I have to make a confession here: I wasn’t too keen to watch this one at all. I really thought I already knew everything that there is to know, both about the girl and the issues she campaigns for. I’ve been a keen environmental campaigner myself too as those who know me (and see my constant posts online) are very all too aware of and for that reason I had the presumption to know everything about it. Well, let me tell you: I was wrong. It’s easy to piece together one plus one and draw a picture of Greta from what we’ve seen on television, on the news, what we read on the newspapers, the tabloids…. But the success of this documentary is the big headlines, beyond the speeches, the nasty looks at Trump, Greta is first and foremost a human being.

The documentary, though a little bit repetitive in a few places, has some incredible access and is able to produce some very intimate moments with Greta alone with her family, or just by herself, where you actually get a few glimpses into her real persona: a 15 years old girl, with an incredible brain yes, with all the idiosyncrasies and obsessive compulsions that her Asperger syndrome brings with it, but also a person who feels lonely at times, burdened by the weight of responsibility that’s been put on her: “It’s just too much for me” she cries towards the end talking on the phone with her family. And yet her weaknesses are also her strengths: her OCD/Asperger syndrome, in her own words, helps her to focus and “cut all the noise out”…. and then she concludes with “Sometime I think it would be good if people could have a little bit of Asperger’s… At least when it comes to seeing climate change”.She’s an amazing source of inspiration for many and a source of great annoyance (and even hate) for some.

I just hope some of the latter ones will stumble across this film at some point and hopefully reevaluate their thinking… not just about Greta herself but about the environmental problem we are facing.

Mank

Mank ⭐️⭐️

Director: David Fincher Cast: Gary OldmanAmanda SeyfriedLily Collins, Tom Pelphrey, Arliss Howard.

I was desperately waiting for this one. I had even re-watched Citizen Kane, to remind myself of all the little details I might have missed, having last watched about 25 years ago. Also, David Fincher is up there among my favourite directors: in fact even when he fails, he does it with so much style and meticulousness that can only be admired. 
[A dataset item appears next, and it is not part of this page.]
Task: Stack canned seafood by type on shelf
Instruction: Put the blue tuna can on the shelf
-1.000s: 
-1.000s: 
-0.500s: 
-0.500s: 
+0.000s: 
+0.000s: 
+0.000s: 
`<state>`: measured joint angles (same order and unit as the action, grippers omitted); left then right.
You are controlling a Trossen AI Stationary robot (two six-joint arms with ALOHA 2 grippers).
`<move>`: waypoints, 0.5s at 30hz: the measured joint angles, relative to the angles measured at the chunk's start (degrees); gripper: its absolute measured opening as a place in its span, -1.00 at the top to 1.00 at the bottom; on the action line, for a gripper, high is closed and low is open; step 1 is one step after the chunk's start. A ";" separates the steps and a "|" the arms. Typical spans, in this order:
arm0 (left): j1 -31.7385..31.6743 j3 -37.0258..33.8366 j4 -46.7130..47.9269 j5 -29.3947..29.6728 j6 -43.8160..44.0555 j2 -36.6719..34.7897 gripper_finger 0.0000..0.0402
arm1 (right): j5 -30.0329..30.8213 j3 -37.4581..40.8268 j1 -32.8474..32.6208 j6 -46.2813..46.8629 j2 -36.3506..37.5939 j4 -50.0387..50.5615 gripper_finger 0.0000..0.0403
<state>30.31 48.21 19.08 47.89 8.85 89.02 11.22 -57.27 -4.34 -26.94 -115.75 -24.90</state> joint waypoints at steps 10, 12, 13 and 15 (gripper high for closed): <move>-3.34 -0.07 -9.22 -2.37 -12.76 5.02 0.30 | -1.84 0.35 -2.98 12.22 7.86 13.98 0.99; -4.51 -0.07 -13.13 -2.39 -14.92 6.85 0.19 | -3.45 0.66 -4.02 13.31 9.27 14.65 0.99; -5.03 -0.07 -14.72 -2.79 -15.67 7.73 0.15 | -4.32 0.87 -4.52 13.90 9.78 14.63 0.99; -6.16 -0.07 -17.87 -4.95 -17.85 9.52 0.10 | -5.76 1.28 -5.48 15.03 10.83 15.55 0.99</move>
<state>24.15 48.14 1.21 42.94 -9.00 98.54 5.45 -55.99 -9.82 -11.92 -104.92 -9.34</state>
Watching Mank I kept of thinking: “this is a film that seems made for critics”. I could see and hear already flocks of them swooning over this and praising like nothing before. After all it’s a film that explores the origins of the beloved Orson Welles’ masterpiece, Citizen Kane, but also it looks stunning in its black & white exquisitely detailed depiction of the old Hollywood of the 30s, transmitting the magic of cinema though the impeccably crafted production design, make-up and costumes. It also happens to have a drunken Gary Oldman who inhabits his character Mank as a second nature. 

Having said all that, despite the cinephile in me (or rather the “movie-geek” in me), I have to confess that this is one if those films I was mentioning above: a film that can certainly admire, but actually I didn’t really enjoy. 
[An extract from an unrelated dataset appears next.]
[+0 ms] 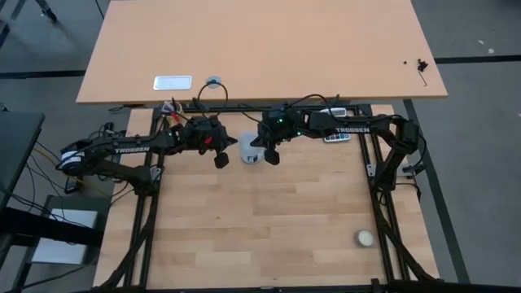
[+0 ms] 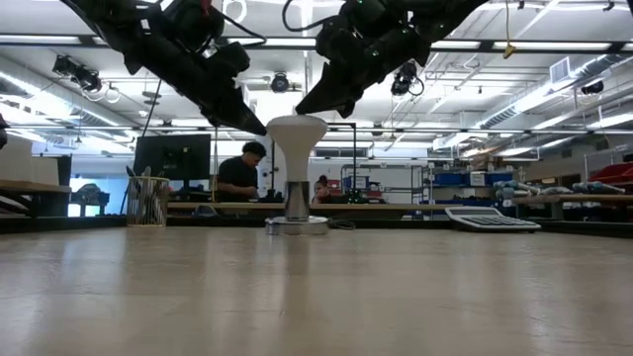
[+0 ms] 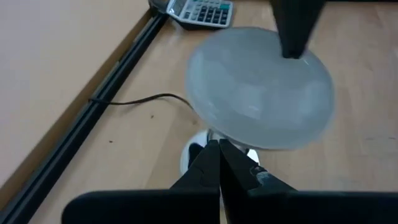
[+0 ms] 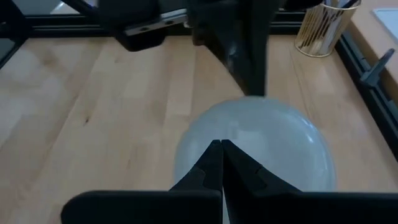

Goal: Screw lightbulb
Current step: Insert the white lightbulb into the silver lamp

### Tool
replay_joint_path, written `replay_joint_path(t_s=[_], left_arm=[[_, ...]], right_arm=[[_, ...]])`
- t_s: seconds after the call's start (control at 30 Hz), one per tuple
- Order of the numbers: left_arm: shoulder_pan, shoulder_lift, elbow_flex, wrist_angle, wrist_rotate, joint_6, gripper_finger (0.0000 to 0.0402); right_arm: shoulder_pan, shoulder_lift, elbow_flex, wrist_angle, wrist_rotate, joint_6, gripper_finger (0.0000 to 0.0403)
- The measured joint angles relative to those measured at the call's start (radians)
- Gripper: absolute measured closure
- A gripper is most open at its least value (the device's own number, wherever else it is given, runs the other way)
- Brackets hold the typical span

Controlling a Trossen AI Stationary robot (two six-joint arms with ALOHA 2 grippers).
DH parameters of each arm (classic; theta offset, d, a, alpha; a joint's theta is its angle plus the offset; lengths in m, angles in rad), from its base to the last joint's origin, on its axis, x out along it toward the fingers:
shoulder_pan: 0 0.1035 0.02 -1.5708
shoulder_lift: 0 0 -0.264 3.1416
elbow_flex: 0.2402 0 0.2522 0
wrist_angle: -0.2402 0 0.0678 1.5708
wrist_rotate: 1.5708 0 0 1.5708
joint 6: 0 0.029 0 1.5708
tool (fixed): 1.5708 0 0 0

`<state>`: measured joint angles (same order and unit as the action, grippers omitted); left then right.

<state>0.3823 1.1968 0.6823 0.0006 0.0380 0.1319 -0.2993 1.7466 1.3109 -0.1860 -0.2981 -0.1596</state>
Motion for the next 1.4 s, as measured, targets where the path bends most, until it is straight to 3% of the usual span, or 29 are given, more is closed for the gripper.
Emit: replay_joint_path(t_s=[1.4], left_arm=[[0.025,-0.007,0.000,0.072,0.025,-0.010,0.0402]], right_arm=[[-0.040,-0.022,-0.002,0.006,0.016,0.070,0.0378]])
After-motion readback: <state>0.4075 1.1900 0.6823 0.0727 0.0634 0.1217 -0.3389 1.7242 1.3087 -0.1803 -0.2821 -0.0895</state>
I found most of its dialogue impenetrable, something which I am sure was intentional, but resulted in me tuning off more often that I probably should have. I remained emotionally distant throughout, watching it from a far away, detached and rather uninvolved. I found the story of the actual writing process of “Citizen Kane” fascinating (and quite liked the ending too, though apparently debatable in terms of truth), but felt it was too diluted into  too many  flashback and even more subplots, most if which left me pretty cold as they seemed to lack warmth and colour (no pun intended: I actually really liked its black and white).

This is certainly a film not for everyone and clearly not for me: if you’re looking for another “Se7en” or “Fight Club” or even “The Social Network”, you might as well forget about “Mank”.

Between me and you… handsome as the film is, I was really bored.